▶ _YOUR TASK_
Your task is to copy each line of the material below that includes "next".

▶ _EXCERPTED RECORDS_
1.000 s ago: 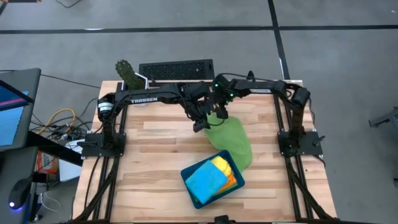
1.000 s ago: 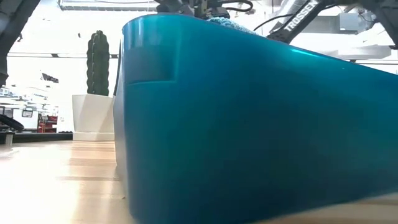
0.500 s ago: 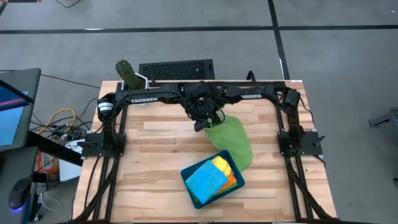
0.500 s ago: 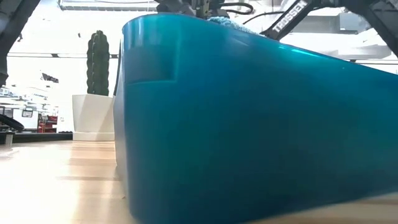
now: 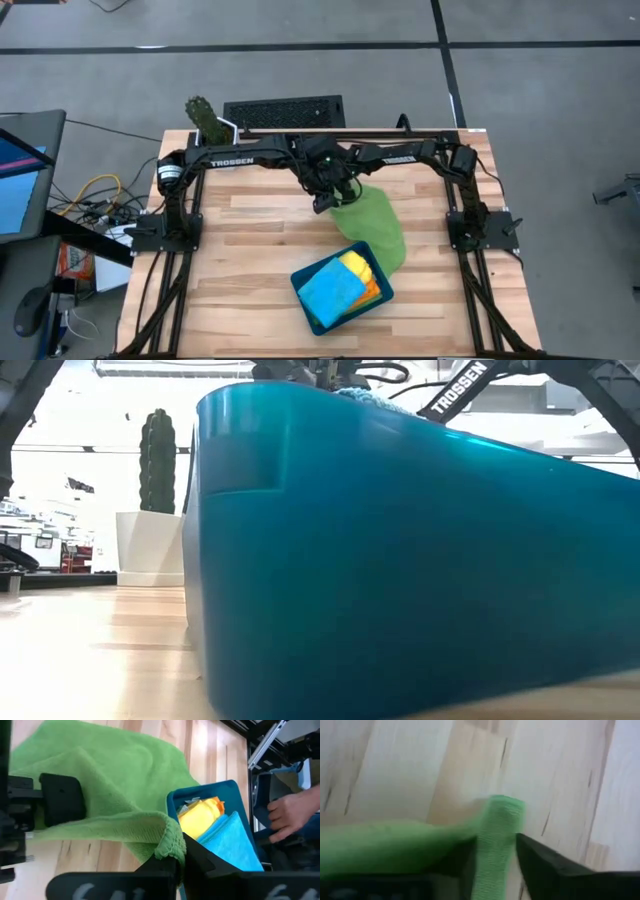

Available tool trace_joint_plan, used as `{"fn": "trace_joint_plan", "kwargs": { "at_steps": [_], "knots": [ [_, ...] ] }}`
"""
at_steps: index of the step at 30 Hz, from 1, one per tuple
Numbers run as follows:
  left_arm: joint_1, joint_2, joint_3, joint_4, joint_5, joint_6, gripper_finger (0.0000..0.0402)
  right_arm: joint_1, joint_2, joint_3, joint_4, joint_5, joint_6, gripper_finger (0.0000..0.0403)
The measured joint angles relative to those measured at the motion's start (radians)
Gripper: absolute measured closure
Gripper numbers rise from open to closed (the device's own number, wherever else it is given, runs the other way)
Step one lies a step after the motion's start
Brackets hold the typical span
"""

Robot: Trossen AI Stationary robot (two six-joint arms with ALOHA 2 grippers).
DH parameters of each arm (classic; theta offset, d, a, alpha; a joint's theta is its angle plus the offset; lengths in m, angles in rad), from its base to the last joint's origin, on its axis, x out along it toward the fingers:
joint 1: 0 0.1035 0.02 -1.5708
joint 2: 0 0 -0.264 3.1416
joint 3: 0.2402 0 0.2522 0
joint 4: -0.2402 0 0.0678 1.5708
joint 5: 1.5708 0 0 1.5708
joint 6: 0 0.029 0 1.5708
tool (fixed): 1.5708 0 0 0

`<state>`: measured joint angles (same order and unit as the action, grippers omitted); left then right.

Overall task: Fold microfiber towels
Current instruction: Fold the green microfiber towel

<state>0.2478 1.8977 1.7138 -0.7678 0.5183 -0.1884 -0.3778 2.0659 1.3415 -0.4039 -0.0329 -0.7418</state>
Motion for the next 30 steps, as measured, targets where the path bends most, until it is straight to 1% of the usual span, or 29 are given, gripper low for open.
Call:
{"fn": "trace_joint_plan", "kwargs": {
  "at_steps": [2, 4, 5, 6, 9, 14, 17, 19, 23, 25, 28, 30],
  "knots": [
    [0.001, 0.0, 0.0, 0.003, -0.002, 0.0, 0.0401, 0.001, 0.001, 0.007, -0.027, 0.005, 0.003, 0.0285],
    [0.001, 0.0, 0.0, 0.002, -0.004, 0.0, 0.0401, 0.005, 0.003, 0.019, -0.056, 0.01, 0.016, 0.0352],
    [0.001, 0.0, 0.0, -0.001, -0.005, 0.0, 0.0401, 0.004, 0.003, 0.029, -0.075, 0.011, 0.03, 0.0377],
    [0.001, 0.0, 0.0, -0.002, -0.007, 0.001, 0.0401, 0.0, -0.001, 0.037, -0.09, 0.011, 0.047, 0.0385],
    [0.005, -0.005, 0.002, -0.007, -0.013, -0.016, 0.0401, -0.019, -0.04, 0.049, -0.129, 0.013, 0.084, 0.0388],
    [0.021, -0.041, -0.002, -0.087, -0.016, -0.013, 0.0401, -0.091, -0.194, 0.06, -0.209, 0.005, 0.098, 0.0395],
    [0.046, -0.09, -0.001, -0.121, -0.061, 0.034, 0.0401, -0.144, -0.276, 0.057, -0.252, 0.005, 0.103, 0.0397],
    [0.076, -0.122, 0.001, -0.16, -0.116, 0.087, 0.0401, -0.181, -0.334, 0.056, -0.251, 0.005, 0.123, 0.0398],
    [0.147, -0.154, 0.0, -0.245, -0.291, 0.251, 0.0401, -0.246, -0.437, 0.057, -0.239, 0.011, 0.16, 0.0398],
    [0.187, -0.164, 0.022, -0.291, -0.399, 0.361, 0.0401, -0.271, -0.473, 0.056, -0.205, 0.044, 0.19, 0.0399],
    [0.244, -0.164, 0.065, -0.306, -0.582, 0.504, 0.0401, -0.301, -0.533, 0.056, -0.14, 0.087, 0.227, 0.0399],
    [0.274, -0.164, 0.097, -0.297, -0.66, 0.566, 0.0401, -0.316, -0.563, 0.056, -0.108, 0.088, 0.266, 0.0399]
  ]
}}
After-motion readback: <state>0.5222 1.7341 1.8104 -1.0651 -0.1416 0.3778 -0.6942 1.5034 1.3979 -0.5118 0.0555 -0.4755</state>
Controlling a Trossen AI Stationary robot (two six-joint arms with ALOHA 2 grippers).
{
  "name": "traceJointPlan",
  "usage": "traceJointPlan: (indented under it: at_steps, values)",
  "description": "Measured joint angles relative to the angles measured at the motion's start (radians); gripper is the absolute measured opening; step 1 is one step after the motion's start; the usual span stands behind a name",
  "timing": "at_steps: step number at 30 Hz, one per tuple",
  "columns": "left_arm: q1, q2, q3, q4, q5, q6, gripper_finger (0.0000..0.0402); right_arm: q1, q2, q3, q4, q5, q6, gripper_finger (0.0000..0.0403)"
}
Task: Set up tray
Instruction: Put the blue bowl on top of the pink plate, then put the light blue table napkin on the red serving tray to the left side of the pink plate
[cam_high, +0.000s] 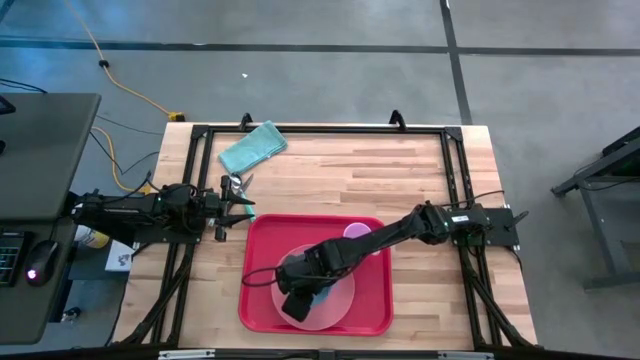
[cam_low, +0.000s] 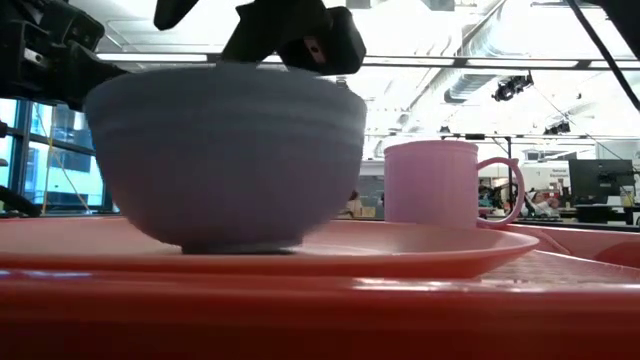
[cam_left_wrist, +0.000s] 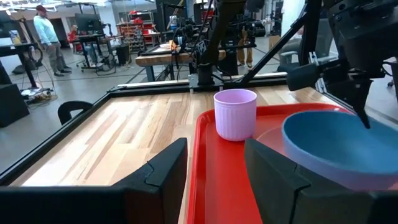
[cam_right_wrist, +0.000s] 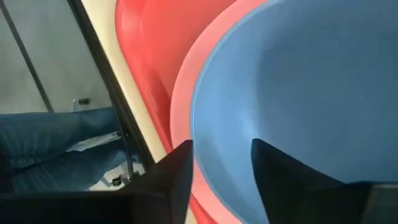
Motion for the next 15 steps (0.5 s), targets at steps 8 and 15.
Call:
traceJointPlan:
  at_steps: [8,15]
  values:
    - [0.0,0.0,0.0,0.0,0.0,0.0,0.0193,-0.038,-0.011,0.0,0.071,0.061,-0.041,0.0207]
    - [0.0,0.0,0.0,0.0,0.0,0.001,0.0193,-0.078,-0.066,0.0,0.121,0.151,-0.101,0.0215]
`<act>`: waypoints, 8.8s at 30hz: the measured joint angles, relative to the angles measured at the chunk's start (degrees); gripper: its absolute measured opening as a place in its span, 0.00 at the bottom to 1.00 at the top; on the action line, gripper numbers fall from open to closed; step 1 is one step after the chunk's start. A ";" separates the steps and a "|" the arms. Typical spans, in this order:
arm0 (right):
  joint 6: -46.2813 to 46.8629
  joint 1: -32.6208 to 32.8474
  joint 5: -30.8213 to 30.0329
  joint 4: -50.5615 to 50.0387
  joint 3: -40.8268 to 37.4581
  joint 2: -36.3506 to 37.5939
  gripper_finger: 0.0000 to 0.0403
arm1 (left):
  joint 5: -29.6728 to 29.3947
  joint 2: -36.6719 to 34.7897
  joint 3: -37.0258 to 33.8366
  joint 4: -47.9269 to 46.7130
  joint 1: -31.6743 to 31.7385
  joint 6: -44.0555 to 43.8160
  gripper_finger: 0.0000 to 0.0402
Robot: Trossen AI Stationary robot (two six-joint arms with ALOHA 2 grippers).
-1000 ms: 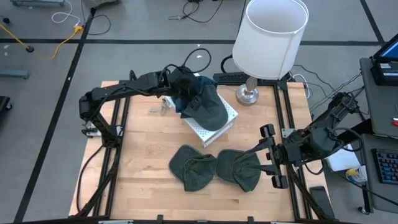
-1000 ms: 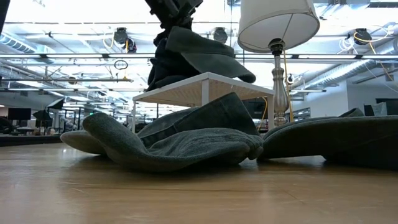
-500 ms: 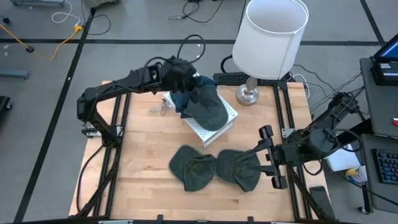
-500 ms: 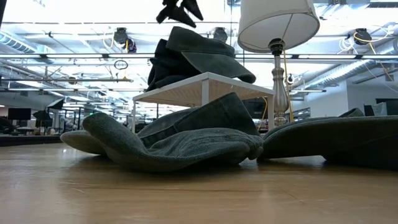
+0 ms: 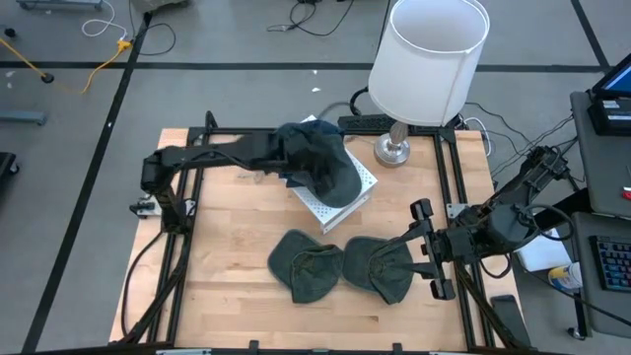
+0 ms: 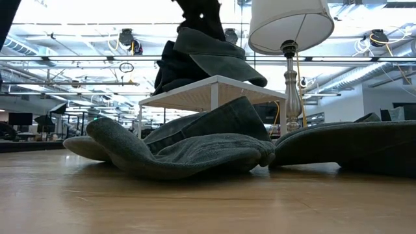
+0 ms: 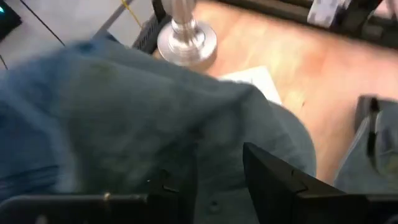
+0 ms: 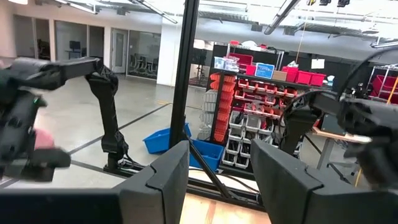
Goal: Pick & Place hat
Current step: Put the top left gray cap on the shelf, then stack the right gray cap on the gray cap on the shelf
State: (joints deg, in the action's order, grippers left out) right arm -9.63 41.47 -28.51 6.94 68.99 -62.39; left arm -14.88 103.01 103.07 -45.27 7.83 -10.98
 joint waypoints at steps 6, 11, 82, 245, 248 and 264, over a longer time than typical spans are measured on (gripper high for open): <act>0.13 0.00 0.04 0.02 0.00 0.00 0.41 | -3.64 4.77 0.00 -2.50 -1.18 -1.10 0.32; 0.13 0.00 0.04 0.00 -0.01 0.00 0.41 | -4.07 6.72 0.00 -5.49 -1.37 -2.69 0.32; 43.68 -34.27 29.90 -65.03 -0.06 -13.36 0.60 | 29.88 -23.98 0.11 -15.38 -24.93 -23.34 0.64; 50.06 -4.88 -27.98 11.74 6.51 -9.89 0.53 | -48.81 -18.99 0.13 23.70 -30.03 56.55 0.02; 51.06 -6.17 -22.95 17.87 6.51 -12.08 0.53 | -52.42 -18.06 0.11 24.53 -31.59 63.98 0.02; 64.16 -9.90 -16.91 27.44 6.50 -17.20 0.53 | -62.07 -6.25 0.09 26.37 -34.64 74.44 0.02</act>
State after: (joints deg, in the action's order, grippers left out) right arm 54.53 31.57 -45.42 34.39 75.49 -79.59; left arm -76.95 96.75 103.16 -18.90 -26.81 63.45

▶ _SOLUTION TO THIS EXERCISE_
Motion for the next 30 steps, as measured, targets where the path bends most, until it is straight to 1% of the usual span, or 29 are given, gripper low for open.
Motion for the next 15 steps (0.5 s), targets at steps 8 and 15.

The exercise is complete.